All entries below must be given again exactly as they stand.

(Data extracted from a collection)
□ □ □ □ □

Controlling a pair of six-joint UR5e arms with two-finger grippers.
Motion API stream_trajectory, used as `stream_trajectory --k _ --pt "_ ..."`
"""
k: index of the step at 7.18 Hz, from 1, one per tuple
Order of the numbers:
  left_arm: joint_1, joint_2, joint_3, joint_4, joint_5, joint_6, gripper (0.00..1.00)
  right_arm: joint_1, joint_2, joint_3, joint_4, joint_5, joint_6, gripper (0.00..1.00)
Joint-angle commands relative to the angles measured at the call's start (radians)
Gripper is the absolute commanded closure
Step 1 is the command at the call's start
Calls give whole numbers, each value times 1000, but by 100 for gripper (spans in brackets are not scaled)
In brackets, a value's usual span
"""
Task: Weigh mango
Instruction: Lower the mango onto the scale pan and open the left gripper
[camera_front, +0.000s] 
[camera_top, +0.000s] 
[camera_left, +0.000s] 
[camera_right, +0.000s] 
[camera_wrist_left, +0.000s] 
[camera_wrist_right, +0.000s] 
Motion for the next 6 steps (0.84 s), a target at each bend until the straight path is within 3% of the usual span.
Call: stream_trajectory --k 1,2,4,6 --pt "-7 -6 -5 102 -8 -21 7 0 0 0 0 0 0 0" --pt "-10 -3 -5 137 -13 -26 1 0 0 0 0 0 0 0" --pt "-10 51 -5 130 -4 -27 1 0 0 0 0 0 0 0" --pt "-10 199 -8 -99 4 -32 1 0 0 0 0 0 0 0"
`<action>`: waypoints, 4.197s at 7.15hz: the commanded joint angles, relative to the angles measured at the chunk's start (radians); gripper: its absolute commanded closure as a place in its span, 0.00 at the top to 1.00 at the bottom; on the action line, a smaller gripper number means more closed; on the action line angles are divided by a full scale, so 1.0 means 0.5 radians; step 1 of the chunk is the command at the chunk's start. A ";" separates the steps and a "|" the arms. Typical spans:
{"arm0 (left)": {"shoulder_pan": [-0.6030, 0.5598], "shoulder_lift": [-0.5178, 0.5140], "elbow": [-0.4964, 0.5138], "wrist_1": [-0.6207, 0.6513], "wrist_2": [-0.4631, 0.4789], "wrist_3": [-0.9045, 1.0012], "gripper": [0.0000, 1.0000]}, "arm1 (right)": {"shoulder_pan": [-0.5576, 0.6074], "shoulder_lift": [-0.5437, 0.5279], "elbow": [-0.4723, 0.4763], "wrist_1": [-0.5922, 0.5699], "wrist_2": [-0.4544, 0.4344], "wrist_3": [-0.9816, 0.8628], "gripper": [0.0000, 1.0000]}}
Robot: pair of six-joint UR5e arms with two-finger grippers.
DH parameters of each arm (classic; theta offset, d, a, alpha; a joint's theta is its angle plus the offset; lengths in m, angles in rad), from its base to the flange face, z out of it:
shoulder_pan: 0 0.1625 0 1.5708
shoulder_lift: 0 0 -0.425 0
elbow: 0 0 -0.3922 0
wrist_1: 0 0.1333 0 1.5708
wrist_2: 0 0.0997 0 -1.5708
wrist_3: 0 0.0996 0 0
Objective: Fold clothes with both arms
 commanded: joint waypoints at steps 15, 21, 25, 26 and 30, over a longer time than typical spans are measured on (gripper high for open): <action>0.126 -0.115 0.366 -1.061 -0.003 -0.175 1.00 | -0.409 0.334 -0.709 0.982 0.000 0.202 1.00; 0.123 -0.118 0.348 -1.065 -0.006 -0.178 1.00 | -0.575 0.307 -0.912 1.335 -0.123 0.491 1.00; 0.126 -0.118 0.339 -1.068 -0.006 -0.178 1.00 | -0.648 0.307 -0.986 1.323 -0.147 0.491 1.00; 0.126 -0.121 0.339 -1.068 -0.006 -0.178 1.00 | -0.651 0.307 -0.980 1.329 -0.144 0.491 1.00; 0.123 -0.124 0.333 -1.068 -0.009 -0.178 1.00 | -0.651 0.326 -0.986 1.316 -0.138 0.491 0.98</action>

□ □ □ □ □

Final answer:
Controlling a pair of six-joint UR5e arms with two-finger grippers.
Motion API stream_trajectory, used as `stream_trajectory --k _ --pt "_ ..."`
"""
k: index of the step at 7.18 Hz, from 1, one per tuple
Order of the numbers:
  left_arm: joint_1, joint_2, joint_3, joint_4, joint_5, joint_6, gripper (0.00..1.00)
  right_arm: joint_1, joint_2, joint_3, joint_4, joint_5, joint_6, gripper (0.00..1.00)
Joint-angle commands relative to the angles measured at the call's start (radians)
Gripper is the absolute commanded closure
Step 1 is the command at the call's start
Calls give whole numbers, each value times 1000, but by 100 for gripper (spans in brackets are not scaled)
In brackets, a value's usual span
"""
Task: Weigh mango
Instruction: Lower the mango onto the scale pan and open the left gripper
[camera_front, +0.000s] 
[camera_top, +0.000s] 
[camera_left, +0.000s] 
[camera_right, +0.000s] 
[camera_wrist_left, +0.000s] 
[camera_wrist_right, +0.000s] 
Motion for the next 6 steps (0.84 s), a target at each bend until the straight path is within 3% of the usual span.
Call: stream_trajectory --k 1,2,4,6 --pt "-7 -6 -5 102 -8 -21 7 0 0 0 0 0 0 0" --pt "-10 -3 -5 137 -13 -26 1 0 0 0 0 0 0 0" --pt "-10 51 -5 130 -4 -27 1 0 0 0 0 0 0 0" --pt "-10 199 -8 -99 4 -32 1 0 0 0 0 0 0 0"
`<action>`: waypoints, 4.197s at 7.15hz: the commanded joint angles, relative to the angles measured at the chunk's start (radians); gripper: its absolute commanded closure as a place in its span, 0.00 at the top to 1.00 at the bottom; on the action line, a smaller gripper number means more closed; on the action line angles are divided by a full scale, so 1.0 means 0.5 radians; step 1 of the chunk is the command at the chunk's start. A ";" separates the steps and a "|" the arms. Typical spans:
{"arm0 (left)": {"shoulder_pan": [-0.6030, 0.5598], "shoulder_lift": [-0.5178, 0.5140], "elbow": [-0.4964, 0.5138], "wrist_1": [-0.6207, 0.6513], "wrist_2": [-0.4631, 0.4789], "wrist_3": [-0.9045, 1.0012], "gripper": [0.0000, 1.0000]}, "arm1 (right)": {"shoulder_pan": [-0.5576, 0.6074], "shoulder_lift": [-0.5437, 0.5279], "elbow": [-0.4723, 0.4763], "wrist_1": [-0.5922, 0.5699], "wrist_2": [-0.4544, 0.4344], "wrist_3": [-0.9816, 0.8628], "gripper": [0.0000, 1.0000]}}
Robot: pair of six-joint UR5e arms with two-finger grippers.
DH parameters of each arm (classic; theta offset, d, a, alpha; a joint's theta is its angle plus the offset; lengths in m, angles in rad), from its base to the flange face, z out of it:
shoulder_pan: 0 0.1625 0 1.5708
shoulder_lift: 0 0 -0.425 0
elbow: 0 0 -0.3922 0
wrist_1: 0 0.1333 0 1.5708
wrist_2: 0 0.0997 0 -1.5708
wrist_3: 0 0.0996 0 0
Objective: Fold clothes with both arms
 commanded: joint waypoints at steps 15, 21, 25, 26 and 30, over a longer time than typical spans are measured on (gripper high for open): <action>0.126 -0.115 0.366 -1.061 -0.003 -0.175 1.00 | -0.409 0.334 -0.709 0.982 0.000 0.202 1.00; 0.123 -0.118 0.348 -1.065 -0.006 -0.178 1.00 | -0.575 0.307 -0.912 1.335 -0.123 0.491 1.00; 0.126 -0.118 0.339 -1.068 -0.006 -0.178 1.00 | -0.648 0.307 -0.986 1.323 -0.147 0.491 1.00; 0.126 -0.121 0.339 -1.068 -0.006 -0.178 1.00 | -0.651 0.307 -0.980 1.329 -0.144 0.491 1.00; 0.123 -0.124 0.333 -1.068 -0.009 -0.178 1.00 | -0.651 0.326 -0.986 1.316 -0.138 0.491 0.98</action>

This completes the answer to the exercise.